### SUPPLIED INFORMATION
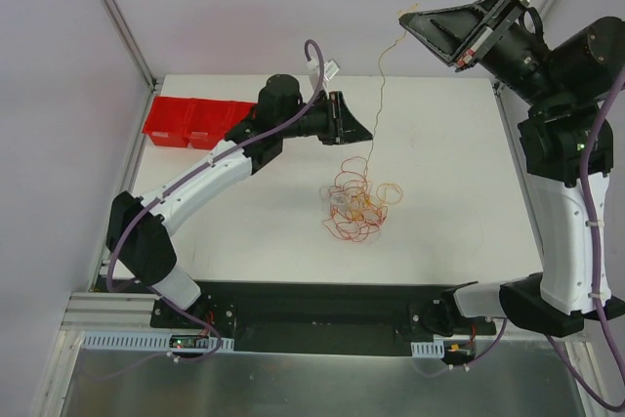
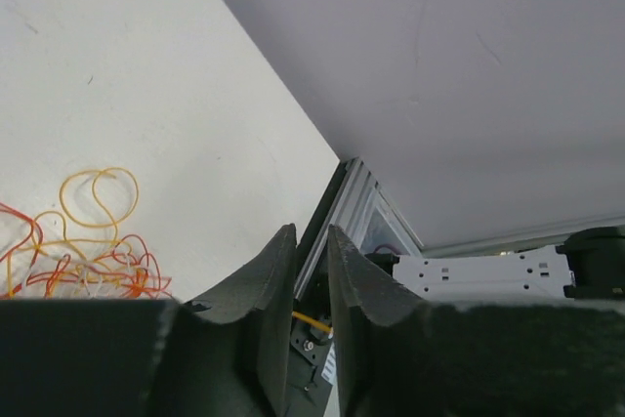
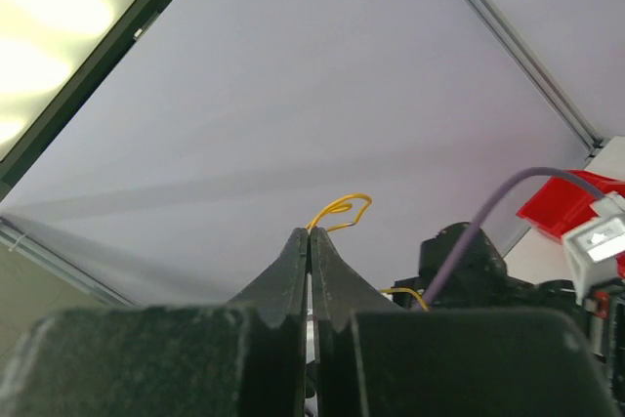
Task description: Untangle the cables
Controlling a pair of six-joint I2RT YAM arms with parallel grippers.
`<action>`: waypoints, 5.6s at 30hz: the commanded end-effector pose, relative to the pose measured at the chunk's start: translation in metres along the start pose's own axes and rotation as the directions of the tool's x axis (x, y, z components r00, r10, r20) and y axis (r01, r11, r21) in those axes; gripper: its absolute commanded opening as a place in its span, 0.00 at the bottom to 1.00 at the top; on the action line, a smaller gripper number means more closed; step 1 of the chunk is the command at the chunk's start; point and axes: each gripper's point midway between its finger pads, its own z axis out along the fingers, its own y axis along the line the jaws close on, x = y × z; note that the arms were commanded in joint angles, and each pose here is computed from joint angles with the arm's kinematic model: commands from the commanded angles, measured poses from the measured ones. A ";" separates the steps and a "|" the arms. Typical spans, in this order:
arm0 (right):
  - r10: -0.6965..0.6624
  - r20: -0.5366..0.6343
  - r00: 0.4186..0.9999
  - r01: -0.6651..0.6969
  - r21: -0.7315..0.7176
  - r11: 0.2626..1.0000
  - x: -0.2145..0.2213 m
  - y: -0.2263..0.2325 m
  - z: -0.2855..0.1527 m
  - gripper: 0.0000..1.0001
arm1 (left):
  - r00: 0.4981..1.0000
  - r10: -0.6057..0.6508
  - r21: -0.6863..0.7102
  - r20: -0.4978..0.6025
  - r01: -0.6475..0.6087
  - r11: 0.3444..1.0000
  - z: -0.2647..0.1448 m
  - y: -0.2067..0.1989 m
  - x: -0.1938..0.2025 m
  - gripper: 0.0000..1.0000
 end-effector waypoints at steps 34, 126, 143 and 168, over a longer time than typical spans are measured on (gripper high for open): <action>0.066 -0.074 0.995 -0.066 -0.003 0.998 0.020 -0.024 0.014 0.00 | 0.897 0.303 0.413 0.322 -0.421 0.808 -0.065 -0.183 -0.086 0.71; 0.380 -0.515 0.768 0.417 0.853 0.313 0.269 -0.454 -0.207 0.39 | 0.760 0.586 -0.861 0.281 -0.070 0.504 -0.285 0.012 -0.078 0.00; 0.345 -0.623 0.702 0.452 0.764 0.461 0.283 -0.417 -0.177 0.40 | 0.932 0.309 -0.930 0.188 0.067 0.361 -0.314 0.107 0.012 0.00; 0.313 -0.711 0.629 0.475 0.671 0.569 0.287 -0.394 -0.164 0.45 | 0.967 0.200 -0.866 0.155 0.036 0.498 -0.224 0.124 -0.052 0.00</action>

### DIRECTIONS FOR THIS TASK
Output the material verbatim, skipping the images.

### RESULT FOR THIS TASK
Task description: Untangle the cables
Controlling a pair of six-joint I2RT YAM arms with parallel grippers.
`<action>`: waypoints, 5.6s at 30hz: the commanded end-effector pose, relative to the pose measured at the chunk's start: translation in metres along the start pose's own axes and rotation as the directions of the tool's x axis (x, y, z components r00, r10, r20) and y axis (r01, r11, r21) in those axes; gripper: its absolute commanded opening as a place in its span, 0.00 at the bottom to 1.00 at the top; on the action line, a smaller gripper number means more closed; step 1 of the chunk is the command at the chunk's start; point and axes: each gripper's point midway between its finger pads, its own z axis out along the fingers, its own y axis along the line the jaws close on, x = y × z; note that the arms were commanded in joint angles, and each pose here is computed from joint angles with the arm's kinematic model: commands from the commanded angles, measured poses from the measured ones. A ";" separates the steps and a "|" the arms. Typical spans, in this order:
arm0 (right):
  - r10: -0.6965..0.6624
  - r20: -0.5366..0.6343
  - r00: 0.4186..0.9999
  - r01: -0.6651..0.6969
  - r21: -0.7315..0.7176
  - r11: 0.2626..1.0000
  - x: -0.2145..0.2213 m
  - y: -0.2263..0.2325 m
  - z: -0.2855..0.1527 m
  - gripper: 0.0000..1.0001
arm1 (left):
  - r00: 0.4981..1.0000
  - r10: -0.6057..0.6508
  - r21: -0.6863..0.7102
  - r20: -0.4978..0.6025
  - r01: -0.6475..0.6087
  - r11: 0.3444..1.0000
  - z: -0.2647..0.1448 m
  - y: -0.2067..0.1989 m
  - x: -0.1938..0.2025 m
  - gripper: 0.0000..1.0000
 end-effector waypoints at steps 34, 126, 143 and 168, over a longer time than typical spans are measured on (gripper high for open): <action>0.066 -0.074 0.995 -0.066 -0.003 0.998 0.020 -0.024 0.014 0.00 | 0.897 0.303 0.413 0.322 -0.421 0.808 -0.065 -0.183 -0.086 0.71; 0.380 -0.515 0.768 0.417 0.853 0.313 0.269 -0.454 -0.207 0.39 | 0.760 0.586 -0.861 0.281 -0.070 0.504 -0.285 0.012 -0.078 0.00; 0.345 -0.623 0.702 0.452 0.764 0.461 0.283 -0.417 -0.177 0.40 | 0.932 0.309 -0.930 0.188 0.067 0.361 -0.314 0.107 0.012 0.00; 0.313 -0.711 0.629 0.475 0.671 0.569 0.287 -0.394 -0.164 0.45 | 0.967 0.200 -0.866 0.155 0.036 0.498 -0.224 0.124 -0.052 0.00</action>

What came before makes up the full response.